Heck, it’s even making the price of the tacos I love so dearly to increase.

What are the essentials of the ethanol-as-a-biofuel situation? Ninety five percent of ethanol is produced from corn, and 11 percent of the U.S. corn crop went into ethanol production in 2004. With these numbers in hand, the U.S. Congress passed into law the Energy Policy Act of 2005; Section 1501 of which mandates 7.5 billion gallons of ethanol in use by 2012. As of August 2007 there were 124 ethanol plants around the country with 7 being expanded and 76 more being constructed: As a whole, somewhere in the range of 200 to 300 have been proposed.

The General Accounting Office of the U.S. Government, a body that deals almost entirely in numbers, has been quoted as saying that “ethanol's potential for substituting for petroleum is so small that it is unlikely to significantly affect overall energy security."

Now that we’ve defined the problem, what about the solution?

Human ingenuity, especially in the capacity for which the United States has been known, knows no bounds. If one is to take the two fundamental areas of scientific research of basic and applied, the former applies to research for the sake of research and “basic” or fundamental knowledge in the sciences; the latter is the sort such that the end result is a product or technology. With that, I believe strong basic research of a nation translates into a strong national defense—and I don’t believe that there is any political debate in this premise.

The best solution to this problem, then, is a joint approach whereas the markets and government work together towards the same goal of a economical form of energy which is either renewable or easily enough produced, and integrated into the current circumstances of our economy. Although not impossible, we live in an economy fueled by oil—making all that more difficult for this to happen. However, if part of economics is the risk-reward quotient, data firmly suggests that with the right motivation, impetus, and resources the reward hiding behind the risk could someday be a reality.

Sunday, January 20, 2008

The Myth of the “Google Generation”

Perhaps you’ve heard the news: Younger generations born or raised during the last several years, the co-called “Internet Age,” are the most web-literate. They have an ease and familiarity with the technology of computing and the Internet which often dwarves those of older generations. They can find information readily out on the World Wide Web, process it readily, and use it effectively.

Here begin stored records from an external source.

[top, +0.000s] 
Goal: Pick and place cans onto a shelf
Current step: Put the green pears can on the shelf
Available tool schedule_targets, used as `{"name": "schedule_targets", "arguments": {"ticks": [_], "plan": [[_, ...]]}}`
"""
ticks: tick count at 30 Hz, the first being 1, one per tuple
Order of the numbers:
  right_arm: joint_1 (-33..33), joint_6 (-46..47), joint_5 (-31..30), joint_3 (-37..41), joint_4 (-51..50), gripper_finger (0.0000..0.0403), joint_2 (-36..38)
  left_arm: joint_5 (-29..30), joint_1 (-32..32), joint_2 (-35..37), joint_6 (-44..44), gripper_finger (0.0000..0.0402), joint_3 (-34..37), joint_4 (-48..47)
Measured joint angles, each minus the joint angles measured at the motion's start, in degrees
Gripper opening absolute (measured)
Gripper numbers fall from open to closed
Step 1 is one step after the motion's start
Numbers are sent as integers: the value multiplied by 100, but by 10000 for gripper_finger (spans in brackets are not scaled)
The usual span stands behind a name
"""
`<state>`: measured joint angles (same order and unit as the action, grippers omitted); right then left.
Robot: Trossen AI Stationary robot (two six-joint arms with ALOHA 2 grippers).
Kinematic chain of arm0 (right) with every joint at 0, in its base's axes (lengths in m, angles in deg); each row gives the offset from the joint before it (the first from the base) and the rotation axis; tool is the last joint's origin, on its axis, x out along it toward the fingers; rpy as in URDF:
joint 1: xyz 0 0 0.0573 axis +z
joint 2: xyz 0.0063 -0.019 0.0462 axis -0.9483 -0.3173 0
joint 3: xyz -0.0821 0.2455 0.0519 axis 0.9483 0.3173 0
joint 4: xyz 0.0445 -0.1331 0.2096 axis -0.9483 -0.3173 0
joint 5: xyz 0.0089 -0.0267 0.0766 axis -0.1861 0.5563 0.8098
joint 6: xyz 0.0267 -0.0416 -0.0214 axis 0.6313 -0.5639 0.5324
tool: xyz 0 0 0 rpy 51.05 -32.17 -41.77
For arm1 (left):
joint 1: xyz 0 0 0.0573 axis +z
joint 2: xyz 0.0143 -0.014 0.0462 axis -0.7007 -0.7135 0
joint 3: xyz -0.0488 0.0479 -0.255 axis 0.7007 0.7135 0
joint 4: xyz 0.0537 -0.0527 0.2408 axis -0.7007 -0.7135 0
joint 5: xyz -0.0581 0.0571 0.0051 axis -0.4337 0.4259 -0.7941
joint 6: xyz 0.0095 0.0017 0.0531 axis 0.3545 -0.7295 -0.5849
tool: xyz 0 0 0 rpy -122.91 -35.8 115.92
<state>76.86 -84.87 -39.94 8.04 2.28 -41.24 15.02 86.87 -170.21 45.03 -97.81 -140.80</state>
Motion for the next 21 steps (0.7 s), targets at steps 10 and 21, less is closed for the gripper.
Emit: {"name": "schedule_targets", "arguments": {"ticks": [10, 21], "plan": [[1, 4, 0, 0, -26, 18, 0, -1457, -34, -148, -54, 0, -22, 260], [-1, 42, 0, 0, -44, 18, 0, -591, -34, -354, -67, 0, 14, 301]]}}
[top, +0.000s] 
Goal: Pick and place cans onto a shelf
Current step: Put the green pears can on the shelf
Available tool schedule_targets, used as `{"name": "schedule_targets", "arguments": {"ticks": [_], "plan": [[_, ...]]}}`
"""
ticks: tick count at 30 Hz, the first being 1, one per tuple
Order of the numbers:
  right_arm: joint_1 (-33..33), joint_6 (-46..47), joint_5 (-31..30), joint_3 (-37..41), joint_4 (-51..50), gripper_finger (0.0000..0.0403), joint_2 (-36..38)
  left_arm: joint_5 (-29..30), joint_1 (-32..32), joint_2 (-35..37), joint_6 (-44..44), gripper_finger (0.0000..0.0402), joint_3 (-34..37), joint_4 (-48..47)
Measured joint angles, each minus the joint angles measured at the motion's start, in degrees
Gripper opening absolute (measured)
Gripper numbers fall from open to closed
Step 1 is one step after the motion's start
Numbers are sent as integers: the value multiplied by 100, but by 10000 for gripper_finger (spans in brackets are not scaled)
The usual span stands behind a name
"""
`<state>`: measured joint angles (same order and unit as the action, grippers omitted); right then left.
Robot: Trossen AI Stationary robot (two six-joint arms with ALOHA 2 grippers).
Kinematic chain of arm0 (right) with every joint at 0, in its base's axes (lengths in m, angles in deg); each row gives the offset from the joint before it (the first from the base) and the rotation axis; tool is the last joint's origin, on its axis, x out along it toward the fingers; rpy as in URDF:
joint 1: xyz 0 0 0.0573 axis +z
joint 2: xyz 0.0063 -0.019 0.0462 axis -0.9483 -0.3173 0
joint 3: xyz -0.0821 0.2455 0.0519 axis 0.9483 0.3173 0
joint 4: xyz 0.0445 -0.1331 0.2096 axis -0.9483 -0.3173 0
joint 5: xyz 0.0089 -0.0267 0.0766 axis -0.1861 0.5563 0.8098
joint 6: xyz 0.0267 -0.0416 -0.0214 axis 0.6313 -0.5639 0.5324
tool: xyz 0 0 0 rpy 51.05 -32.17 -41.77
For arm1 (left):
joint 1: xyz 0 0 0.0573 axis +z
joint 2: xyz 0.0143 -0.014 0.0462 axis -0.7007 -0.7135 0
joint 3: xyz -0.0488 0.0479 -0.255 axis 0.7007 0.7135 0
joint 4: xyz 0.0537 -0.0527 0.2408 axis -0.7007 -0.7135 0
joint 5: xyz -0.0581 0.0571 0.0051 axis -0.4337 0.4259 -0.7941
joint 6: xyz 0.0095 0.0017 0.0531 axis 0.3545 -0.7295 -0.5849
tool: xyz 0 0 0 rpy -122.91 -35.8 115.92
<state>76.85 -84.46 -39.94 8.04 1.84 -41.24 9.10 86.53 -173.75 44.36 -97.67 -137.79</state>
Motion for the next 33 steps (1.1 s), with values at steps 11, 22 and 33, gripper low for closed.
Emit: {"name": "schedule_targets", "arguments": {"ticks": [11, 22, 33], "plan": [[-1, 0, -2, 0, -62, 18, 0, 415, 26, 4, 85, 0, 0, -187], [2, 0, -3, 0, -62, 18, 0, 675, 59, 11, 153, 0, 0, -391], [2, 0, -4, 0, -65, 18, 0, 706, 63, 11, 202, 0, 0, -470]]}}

A recent study by the “CIBER” research team over at the University College of London claims that these assertions become more incorrect the further one reads into the above paragraph.

Research-behaviour traits that are commonly associated with younger users – impatience in search and navigation, and zero tolerance for any delay in satisfying their information needs – are now becoming the norm for all age-groups, from younger pupils and undergraduates through to professors.

What do they intend to do about it? Dr. Malcom Read, Executive Secretary of the British Joint Information Systems Committee, says:

These findings add to our growing understanding of subjects that should concern all who work in further and higher education – the changing needs of our students and researchers and how libraries can meet their needs. We hope that this report will encourage debate around these important questions. We hope it will also serve to remind us all that students and researchers will continue to need the appropriate skills and training to help navigate an increasingly diverse and complex information landscape.”

I’ll be curious to see what comes from the forthcoming debate.